Parshat Chayei Sarah

Parshat Chayei Sarah

 

Translations of kabbalistic texts are by Rabbi Larry Tabick, The Aura of Torah. Translations of the Torah and other commentaries are from Sefaria, except where otherwise noted.

 

Eliezer is on a mission to find a bride for Yitzhak.  While waiting at a spring, he says the following prayer:

 

Bereishit 24:42-44

“I came today to the spring, and I said: O LORD, God of my master Abraham, if You would indeed grant success to the errand on which I am engaged! As I stand by the spring of water, let the young woman who comes out to draw and to whom I say, ‘Please, let me drink a little water from your jar.’ and who answers, ‘You may drink, and I will also draw for your camels’—let her be the wife whom the LORD has decreed for my master’s son.’

 

Zevi Elimelech of Dinov, early 19th century

There is a difference between the quality of Hesed [lovingkindness] and Rachamim [compassion]. Rachamim [compassion]. Rachamim is when people ask others for something they lack, and they [in turn] have compassion on  them and give them what they want. This is not the case with the quality of Hesed, where people show kindness to each other even with regard to something they have not asked for …. [An example of this is] in the story of the servant and Rebecca. He set himself a sign of the young woman who gave him what he had not asked for, that is, when he said, “‘and I will also draw for your camels’–let her be the woman whom the Eternal has singled out for my master’s son.” She would be appropriate to bring into the house of Abraham, the man of Hesed.

 

This distinction of lovingkindness from generosity is found in mussar too. Lovingkindness requires generosity (the ability to give) and rachamim (the ability to respond to another’s suffering)  but also the capacity to sense what another person’s needs are, even if they cannot articulate those needs or do not know what those needs are. In you need the ability to really see another person.

 

Why is Eliezer concerned that the future wife of Yitzhak have this ability?

 

What impact does that ability have on the world?

 

Why is finding a future wife at a well or spring a motif in the Torah? What are the practical reasons? Putting on your mystic’s hat, what might it symbolize?

 

Bereishit 24:62-65

וְיִצְחָק֙ בָּ֣א מִבּ֔וֹא בְּאֵ֥ר לַחַ֖י רֹאִ֑י וְה֥וּא יוֹשֵׁ֖ב בְּאֶ֥רֶץ הַנֶּֽגֶב׃

Yitzhak and just come from the well of Beer-lahai-roi, for he was settled in the region of the Negev. And Yitzhak went out walking in the field toward the evening and, looking up, he saw camels approaching. Raising her eyes, Rebekah saw Yitzhak. She alighted from the camel and said to the servant, “Who is that man walking in the field toward us?” And the servant said, “That is my master.” So she took  her veil and covered herself.

 

As an aside, the mention of camels is anachronism. Camels were not domesticated at the time this story takes place.

 

Beer-hahai-roi is a well, whose name means “the well of the God who sees me,” and is where God responded to the exiled Hagar and Ishmael and provided them water.

 

Moshe Hayyim Efraim of Sudylkov, 18th century

You might say that this alludes to what is written at the beginning of the Shulchan Aruch … : “‘I have set the Eternal before me always'” [Psalm 16:8] is the greatest principle of the Torah …, and that a person should imagine standing before a sovereign, for the ‘whole earth is full of God’s glory’ [Isaiah 6:3], and the Blessed One sees all our deeds … and in this way, we may be filled with awe.” See there.

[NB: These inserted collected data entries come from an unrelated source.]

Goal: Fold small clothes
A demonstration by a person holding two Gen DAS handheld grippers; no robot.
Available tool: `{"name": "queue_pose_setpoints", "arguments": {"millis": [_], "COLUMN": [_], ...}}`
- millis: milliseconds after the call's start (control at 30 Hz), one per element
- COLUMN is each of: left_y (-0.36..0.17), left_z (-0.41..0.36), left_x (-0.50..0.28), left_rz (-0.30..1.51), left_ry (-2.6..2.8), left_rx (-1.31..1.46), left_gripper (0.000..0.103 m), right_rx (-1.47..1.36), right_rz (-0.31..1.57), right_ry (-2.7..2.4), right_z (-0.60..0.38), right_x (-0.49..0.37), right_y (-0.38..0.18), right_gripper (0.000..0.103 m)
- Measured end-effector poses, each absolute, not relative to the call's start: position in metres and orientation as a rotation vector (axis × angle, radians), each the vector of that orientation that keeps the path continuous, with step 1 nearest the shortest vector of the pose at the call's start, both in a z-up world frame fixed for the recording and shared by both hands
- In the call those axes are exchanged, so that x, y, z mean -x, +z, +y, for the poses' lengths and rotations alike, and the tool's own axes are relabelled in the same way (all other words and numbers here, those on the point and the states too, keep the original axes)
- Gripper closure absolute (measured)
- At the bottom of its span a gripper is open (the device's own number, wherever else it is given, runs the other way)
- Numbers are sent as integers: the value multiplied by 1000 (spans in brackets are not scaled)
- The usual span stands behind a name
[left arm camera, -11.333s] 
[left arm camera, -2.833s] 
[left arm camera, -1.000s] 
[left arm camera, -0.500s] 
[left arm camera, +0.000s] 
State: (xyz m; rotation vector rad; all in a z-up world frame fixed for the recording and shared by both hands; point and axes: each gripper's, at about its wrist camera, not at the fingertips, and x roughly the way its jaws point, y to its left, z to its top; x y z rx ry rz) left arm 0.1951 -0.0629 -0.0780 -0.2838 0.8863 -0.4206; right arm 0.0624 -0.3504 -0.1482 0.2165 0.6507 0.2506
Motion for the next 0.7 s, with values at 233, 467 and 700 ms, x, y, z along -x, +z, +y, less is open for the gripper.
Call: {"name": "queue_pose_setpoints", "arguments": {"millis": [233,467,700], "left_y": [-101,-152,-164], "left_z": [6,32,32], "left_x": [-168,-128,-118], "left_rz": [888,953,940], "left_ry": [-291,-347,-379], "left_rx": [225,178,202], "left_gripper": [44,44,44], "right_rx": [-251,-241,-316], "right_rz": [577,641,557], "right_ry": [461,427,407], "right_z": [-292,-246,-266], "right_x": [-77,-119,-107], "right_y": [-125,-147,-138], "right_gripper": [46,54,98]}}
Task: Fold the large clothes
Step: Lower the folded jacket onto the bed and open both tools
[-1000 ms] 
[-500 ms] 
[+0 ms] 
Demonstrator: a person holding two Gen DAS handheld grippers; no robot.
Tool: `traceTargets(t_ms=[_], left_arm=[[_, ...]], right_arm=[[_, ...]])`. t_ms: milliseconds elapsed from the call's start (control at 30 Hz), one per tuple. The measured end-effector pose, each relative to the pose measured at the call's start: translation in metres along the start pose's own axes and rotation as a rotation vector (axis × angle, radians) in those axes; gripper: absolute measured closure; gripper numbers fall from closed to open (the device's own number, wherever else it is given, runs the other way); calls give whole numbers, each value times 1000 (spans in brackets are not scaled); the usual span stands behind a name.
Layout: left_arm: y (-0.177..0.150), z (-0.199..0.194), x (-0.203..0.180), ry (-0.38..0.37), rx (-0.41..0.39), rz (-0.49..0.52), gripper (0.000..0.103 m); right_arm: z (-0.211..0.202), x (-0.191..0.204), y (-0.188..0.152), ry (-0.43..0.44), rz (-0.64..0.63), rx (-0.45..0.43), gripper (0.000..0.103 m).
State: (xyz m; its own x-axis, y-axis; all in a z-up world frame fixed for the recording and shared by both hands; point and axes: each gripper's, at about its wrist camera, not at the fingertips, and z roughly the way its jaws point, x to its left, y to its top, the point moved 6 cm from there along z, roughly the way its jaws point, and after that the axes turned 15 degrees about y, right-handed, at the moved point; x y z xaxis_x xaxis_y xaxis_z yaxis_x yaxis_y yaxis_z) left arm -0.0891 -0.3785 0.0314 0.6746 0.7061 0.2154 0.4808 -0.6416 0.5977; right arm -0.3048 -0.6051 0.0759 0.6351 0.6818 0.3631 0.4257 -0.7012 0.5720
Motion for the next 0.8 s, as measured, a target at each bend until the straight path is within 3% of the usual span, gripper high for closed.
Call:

You might say that this is alluded to here in this verse:

“Yitzhak” – meaning “awe,” symbolized by Yitzhak;

“Comes” – to a person;

“From the well”- from that Source;

“Lachai Ro’i [literally, “of the Living One who sees me”] – for you should alwasy consider that you stand before the Living One of the Worlds, who sees and examines all your movements and deeds and actions. [It is from] this Source that your awe and submission spring, as mentioned above, Understand.

 

“Seeing” another person is a necessary part of lovingkindness, and the symbolism of the well is connected with God’s lovingkindness. But here we also find it connected to awe/fear of God — that God sees you and examines you. It relates to judgment. Isn’t judgement the opposite of lovingkindness? Might being an object of lovingkindness also provoke fear?

 

Or does this imply that fear of God might also relate to love?